Why does my lower back hurt after a set?

Even though one benefit of the seated cable row is reduced lower back strain, some lifters may not feel totally comfortable with the exercise depending on their underlying condition.

Placing the feet in a wider stance on the platform, driving through the heels, and more actively engaging the glutes and hamstrings can all help to provide maximal support to the lower back. Ensuring a strict upright torso and tense abdomen during every rep will also reduce strain.

Should I do seated cable rows if I have a different row in my workout?

The majority of back-focused workouts will include at least one “overhead pull”, like a pulldown or pull-up, and at least one type of rowing exercise. The seated cable row provides specific benefits compared to rowing with barbells, dumbbells, or machines.
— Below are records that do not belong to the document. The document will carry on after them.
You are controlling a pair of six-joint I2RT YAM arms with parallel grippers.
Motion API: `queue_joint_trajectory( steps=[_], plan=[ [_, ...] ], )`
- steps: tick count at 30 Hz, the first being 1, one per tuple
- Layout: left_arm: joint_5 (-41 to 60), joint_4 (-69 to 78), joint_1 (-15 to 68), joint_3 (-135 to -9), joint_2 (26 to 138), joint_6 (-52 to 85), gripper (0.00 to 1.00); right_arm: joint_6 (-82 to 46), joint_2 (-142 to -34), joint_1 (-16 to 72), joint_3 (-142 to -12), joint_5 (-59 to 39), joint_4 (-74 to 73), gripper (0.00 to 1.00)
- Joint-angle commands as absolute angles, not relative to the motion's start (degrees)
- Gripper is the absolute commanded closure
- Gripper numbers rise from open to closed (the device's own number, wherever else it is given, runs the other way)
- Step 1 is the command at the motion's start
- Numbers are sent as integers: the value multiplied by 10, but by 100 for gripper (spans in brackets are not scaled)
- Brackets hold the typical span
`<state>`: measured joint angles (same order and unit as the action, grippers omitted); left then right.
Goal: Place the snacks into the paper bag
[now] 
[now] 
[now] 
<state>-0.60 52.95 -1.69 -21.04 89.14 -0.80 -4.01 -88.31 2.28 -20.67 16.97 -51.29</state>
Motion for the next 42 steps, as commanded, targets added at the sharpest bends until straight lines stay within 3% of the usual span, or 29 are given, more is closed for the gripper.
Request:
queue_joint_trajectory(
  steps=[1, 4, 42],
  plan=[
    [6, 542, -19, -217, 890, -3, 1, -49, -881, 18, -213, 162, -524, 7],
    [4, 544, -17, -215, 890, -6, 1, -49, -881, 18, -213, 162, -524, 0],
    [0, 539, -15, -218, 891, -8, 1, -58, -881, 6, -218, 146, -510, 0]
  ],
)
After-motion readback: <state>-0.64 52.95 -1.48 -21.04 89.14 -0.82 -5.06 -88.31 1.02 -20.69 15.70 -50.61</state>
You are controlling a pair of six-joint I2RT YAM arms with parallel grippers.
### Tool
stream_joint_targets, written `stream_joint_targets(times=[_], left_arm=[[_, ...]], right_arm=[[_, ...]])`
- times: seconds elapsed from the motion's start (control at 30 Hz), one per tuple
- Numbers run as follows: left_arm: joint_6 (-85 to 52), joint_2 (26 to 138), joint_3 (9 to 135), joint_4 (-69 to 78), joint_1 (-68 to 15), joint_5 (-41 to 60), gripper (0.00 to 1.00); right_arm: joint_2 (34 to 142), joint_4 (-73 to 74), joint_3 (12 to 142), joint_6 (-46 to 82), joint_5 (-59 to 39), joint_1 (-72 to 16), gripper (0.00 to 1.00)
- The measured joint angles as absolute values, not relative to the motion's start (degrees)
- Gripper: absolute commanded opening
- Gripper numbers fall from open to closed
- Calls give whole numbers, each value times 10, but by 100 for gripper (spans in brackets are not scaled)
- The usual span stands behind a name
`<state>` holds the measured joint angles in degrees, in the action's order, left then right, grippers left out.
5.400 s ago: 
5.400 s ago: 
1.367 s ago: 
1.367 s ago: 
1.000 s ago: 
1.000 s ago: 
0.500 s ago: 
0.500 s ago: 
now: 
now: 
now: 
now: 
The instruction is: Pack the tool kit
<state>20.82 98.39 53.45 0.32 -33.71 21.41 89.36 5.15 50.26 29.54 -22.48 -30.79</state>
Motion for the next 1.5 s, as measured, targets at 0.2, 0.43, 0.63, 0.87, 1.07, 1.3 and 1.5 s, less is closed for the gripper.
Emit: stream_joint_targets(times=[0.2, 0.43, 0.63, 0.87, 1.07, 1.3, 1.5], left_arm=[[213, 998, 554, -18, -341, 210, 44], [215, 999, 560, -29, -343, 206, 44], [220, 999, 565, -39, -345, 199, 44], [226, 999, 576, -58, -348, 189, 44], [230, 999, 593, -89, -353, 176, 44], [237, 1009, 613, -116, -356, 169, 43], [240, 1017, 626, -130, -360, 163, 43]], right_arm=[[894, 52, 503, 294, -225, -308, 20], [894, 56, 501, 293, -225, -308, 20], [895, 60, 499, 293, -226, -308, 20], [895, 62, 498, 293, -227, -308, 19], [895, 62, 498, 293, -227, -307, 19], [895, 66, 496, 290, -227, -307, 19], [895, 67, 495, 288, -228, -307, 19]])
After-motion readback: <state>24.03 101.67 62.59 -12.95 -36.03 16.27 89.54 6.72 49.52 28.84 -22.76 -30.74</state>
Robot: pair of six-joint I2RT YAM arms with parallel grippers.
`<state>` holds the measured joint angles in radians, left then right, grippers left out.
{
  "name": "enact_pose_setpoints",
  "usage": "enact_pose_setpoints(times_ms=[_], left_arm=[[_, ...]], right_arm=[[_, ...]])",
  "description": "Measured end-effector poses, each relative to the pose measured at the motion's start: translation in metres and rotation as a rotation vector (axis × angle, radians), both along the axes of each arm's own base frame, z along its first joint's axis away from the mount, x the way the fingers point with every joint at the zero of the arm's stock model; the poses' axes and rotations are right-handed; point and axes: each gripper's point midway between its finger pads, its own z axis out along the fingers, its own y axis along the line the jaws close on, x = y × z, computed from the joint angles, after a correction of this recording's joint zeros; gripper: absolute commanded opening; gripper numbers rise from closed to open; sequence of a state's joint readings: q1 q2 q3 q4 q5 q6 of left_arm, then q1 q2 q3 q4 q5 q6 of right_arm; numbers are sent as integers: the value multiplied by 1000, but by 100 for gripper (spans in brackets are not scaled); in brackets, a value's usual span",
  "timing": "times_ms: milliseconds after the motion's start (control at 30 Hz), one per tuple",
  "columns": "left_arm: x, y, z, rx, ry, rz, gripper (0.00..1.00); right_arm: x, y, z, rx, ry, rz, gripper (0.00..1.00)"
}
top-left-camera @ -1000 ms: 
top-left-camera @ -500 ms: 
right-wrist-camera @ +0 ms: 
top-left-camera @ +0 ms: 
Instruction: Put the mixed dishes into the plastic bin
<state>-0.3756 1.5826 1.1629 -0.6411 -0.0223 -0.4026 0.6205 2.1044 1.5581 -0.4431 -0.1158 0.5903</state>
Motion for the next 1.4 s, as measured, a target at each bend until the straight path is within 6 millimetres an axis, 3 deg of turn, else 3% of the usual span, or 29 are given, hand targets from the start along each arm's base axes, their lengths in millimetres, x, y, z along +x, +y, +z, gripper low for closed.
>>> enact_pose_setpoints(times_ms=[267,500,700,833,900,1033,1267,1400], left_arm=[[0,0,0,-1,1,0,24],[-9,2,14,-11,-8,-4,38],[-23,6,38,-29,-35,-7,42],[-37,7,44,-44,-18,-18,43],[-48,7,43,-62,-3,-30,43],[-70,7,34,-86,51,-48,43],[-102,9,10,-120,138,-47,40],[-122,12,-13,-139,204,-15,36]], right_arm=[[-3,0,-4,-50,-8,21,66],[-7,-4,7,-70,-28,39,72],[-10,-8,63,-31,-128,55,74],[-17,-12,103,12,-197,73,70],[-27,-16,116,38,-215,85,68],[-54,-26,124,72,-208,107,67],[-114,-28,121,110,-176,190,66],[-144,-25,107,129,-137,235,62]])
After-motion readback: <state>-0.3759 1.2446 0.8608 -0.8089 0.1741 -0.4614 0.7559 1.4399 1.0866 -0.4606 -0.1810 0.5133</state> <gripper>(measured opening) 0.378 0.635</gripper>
To ensure optimal progress, avoid performing exercises which are too similar to one another. However, depending on your overall workout plan, a session which includes seated cable rows for moderate reps and, for example, barbell rows for lower reps, could be an excellent approach to build size and strength. Performing seated cable rows with a long bar, followed by seated cable rows with a single-handle, would be redundant and much less effective.

References

  1. Afonso J, Ramirez-Campillo R, Moscão J, et al. Strength Training versus Stretching for Improving Range of Motion: A Systematic Review and Meta-Analysis. Healthcare (Basel). 2021;9(4):427. Published 2021 Apr 7. doi:10.3390/healthcare9040427
  2. Burd NA, Andrews RJ, West DW, et al. Muscle time under tension during resistance exercise stimulates differential muscle protein sub-fractional synthetic responses in men. J Physiol. 2012;590(2):351-362. doi:10.1113/jphysiol.2011.221200
  3. Fenwick CM, Brown SH, McGill SM. Comparison of different rowing exercises: trunk muscle activation and lumbar spine motion, load, and stiffness. J Strength Cond Res. 2009 Mar;23(2):350-8. doi: 10.1519/JSC.0b013e3181942019. PMID: 19197209.